Commercial vaccines, on rare occasion, can also be contaminated with other adventitious viral agents (6,16) which can produce significant untoward effects such as occurred when a commercial canine parvovirus vaccine was contaminated by blue tongue virus. It produced abortion and death when given to pregnant dogs (16) and was linked casually to the ill-advised but all-too-common practice of vaccinating pregnant animals. The potential for side effects such as promotion of chronic disease sttes in male and nonpregnant female dogs receiving this lot of vaccine remains in question, although there have been anecdotal reports of reduced stamina and renal dysfunction in performance sled dogs (3). Recently, a vaccine manufacturer had to recall all biological producs containing a distemper component, because they were associated with a higher-than-expected rate of central nervous system postvaccinal reactions 1 to 2 weeks following administration (3).

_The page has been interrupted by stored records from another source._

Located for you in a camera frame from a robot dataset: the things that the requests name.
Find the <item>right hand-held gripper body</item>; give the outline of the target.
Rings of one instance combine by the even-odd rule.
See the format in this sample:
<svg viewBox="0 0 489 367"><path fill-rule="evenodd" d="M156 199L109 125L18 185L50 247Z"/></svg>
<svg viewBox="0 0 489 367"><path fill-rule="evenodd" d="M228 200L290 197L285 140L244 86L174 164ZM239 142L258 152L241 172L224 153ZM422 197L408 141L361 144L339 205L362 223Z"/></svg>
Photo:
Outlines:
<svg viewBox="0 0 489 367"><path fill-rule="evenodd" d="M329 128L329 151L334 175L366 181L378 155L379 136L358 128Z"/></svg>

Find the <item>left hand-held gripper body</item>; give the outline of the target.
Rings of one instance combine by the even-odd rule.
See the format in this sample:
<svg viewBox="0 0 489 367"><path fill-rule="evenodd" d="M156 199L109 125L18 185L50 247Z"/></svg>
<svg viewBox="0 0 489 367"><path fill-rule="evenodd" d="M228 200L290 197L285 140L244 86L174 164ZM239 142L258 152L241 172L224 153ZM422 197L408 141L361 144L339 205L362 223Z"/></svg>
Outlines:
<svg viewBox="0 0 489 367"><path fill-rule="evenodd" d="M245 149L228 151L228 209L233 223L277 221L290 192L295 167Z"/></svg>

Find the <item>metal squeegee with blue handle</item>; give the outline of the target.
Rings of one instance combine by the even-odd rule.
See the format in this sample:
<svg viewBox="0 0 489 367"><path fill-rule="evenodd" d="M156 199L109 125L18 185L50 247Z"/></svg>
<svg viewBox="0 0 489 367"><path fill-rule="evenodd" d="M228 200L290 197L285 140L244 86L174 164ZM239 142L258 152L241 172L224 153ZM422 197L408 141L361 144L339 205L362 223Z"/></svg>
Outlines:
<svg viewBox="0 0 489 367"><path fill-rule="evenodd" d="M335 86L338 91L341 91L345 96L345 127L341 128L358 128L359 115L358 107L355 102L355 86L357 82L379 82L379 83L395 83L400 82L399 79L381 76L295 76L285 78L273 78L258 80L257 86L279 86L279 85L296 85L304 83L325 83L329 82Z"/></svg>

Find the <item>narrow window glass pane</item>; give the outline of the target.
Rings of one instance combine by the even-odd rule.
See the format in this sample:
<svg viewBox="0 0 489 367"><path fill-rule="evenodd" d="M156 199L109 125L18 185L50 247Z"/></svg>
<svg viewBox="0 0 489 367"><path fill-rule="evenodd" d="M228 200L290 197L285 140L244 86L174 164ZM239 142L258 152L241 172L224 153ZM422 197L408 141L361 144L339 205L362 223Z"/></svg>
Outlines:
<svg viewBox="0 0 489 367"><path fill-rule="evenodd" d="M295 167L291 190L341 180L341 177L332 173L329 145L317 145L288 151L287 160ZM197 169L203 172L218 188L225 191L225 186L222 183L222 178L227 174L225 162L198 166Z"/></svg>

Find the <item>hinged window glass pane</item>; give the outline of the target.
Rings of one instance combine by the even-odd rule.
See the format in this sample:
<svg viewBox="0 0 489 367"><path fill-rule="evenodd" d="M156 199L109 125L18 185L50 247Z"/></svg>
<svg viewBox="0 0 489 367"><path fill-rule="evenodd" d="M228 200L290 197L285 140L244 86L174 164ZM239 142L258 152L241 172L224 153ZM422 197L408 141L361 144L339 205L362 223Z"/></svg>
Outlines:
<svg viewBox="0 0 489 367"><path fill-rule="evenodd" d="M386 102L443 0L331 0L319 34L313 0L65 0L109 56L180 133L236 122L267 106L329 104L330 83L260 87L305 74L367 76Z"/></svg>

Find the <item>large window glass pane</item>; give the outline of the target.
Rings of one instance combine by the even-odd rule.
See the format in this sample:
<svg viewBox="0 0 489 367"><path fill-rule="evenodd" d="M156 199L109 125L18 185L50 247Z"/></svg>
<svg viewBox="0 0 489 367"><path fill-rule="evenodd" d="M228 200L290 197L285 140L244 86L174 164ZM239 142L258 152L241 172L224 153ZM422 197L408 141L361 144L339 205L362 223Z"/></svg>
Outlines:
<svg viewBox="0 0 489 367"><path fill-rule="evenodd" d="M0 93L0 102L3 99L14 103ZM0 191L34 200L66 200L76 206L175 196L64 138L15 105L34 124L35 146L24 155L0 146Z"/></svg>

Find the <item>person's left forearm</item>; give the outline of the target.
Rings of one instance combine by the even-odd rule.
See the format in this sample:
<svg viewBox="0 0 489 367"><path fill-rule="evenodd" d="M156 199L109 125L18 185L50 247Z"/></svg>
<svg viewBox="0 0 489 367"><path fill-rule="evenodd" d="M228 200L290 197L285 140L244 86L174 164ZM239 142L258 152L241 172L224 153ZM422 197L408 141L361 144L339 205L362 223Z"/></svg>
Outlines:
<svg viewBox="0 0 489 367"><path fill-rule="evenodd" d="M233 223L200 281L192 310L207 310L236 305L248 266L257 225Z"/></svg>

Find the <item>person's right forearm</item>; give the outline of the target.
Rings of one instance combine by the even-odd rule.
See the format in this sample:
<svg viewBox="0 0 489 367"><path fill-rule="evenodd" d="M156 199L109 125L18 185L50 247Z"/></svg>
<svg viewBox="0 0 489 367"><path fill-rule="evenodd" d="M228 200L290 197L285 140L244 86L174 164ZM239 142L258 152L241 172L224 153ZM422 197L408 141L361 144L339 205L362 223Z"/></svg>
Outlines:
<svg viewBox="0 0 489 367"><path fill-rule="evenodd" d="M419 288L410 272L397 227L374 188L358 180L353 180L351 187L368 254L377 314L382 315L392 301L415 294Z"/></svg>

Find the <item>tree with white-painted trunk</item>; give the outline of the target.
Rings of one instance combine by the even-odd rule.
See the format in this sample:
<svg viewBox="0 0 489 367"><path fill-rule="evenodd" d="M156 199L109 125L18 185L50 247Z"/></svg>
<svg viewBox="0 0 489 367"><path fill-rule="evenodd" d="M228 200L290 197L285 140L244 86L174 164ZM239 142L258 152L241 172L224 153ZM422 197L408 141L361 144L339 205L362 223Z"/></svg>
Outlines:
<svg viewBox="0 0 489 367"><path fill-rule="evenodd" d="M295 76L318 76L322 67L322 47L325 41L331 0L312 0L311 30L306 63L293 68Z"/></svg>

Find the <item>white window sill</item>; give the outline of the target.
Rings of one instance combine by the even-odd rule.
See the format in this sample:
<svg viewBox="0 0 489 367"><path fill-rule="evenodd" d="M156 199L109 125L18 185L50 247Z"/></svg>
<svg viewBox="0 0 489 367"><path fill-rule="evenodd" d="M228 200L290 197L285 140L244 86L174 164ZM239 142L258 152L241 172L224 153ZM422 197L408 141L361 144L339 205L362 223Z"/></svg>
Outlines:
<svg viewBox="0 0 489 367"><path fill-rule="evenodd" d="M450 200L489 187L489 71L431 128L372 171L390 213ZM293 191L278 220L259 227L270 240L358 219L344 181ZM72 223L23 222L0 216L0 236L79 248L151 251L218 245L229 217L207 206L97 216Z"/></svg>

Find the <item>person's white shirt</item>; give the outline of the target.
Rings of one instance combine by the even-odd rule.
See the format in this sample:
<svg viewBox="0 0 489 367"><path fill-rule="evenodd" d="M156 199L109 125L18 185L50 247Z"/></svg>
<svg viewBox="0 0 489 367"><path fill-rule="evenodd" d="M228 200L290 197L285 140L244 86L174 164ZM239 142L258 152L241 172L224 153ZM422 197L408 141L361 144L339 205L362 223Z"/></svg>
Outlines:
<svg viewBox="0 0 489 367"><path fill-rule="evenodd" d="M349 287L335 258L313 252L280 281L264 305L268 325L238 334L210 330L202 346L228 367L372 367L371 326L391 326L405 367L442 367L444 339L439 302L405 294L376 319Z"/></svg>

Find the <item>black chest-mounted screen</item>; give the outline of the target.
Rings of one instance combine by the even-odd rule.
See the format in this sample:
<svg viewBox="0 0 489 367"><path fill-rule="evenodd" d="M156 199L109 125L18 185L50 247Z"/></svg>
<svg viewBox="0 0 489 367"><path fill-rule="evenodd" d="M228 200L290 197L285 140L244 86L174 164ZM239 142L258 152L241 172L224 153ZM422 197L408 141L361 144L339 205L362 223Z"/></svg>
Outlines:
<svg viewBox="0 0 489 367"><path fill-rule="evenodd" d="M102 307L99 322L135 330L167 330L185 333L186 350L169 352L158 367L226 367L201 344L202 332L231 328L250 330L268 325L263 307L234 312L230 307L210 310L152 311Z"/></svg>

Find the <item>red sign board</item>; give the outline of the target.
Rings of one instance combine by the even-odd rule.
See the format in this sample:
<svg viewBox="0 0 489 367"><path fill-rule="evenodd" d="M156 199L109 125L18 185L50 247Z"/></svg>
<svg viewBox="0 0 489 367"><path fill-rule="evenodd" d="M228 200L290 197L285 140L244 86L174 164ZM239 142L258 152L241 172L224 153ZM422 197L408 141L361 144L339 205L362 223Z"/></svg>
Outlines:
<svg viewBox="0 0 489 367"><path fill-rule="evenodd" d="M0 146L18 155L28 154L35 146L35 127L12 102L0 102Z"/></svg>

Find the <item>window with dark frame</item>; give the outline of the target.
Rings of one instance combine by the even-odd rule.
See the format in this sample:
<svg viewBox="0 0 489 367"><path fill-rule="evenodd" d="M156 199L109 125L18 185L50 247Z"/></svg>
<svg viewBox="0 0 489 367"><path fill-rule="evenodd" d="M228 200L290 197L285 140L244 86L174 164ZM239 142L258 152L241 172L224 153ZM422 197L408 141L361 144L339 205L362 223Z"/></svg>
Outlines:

If, as a profession, we conclude that we are overvaccinating, other issues come to bare, such as the needless client dollars spent on vaccines, despite the well-intentioned solicitation of clients to encourage annual booster vaccinations so that pets also can receive a wellness examination (5). Giving annual boosters when they are not necessary has the client paying for a service which is likely to be of little benefit to the pet’s existing level of protection against these infectious diseases. It also increases the risk of adverse reactions from the repeated exposure to foreign substances.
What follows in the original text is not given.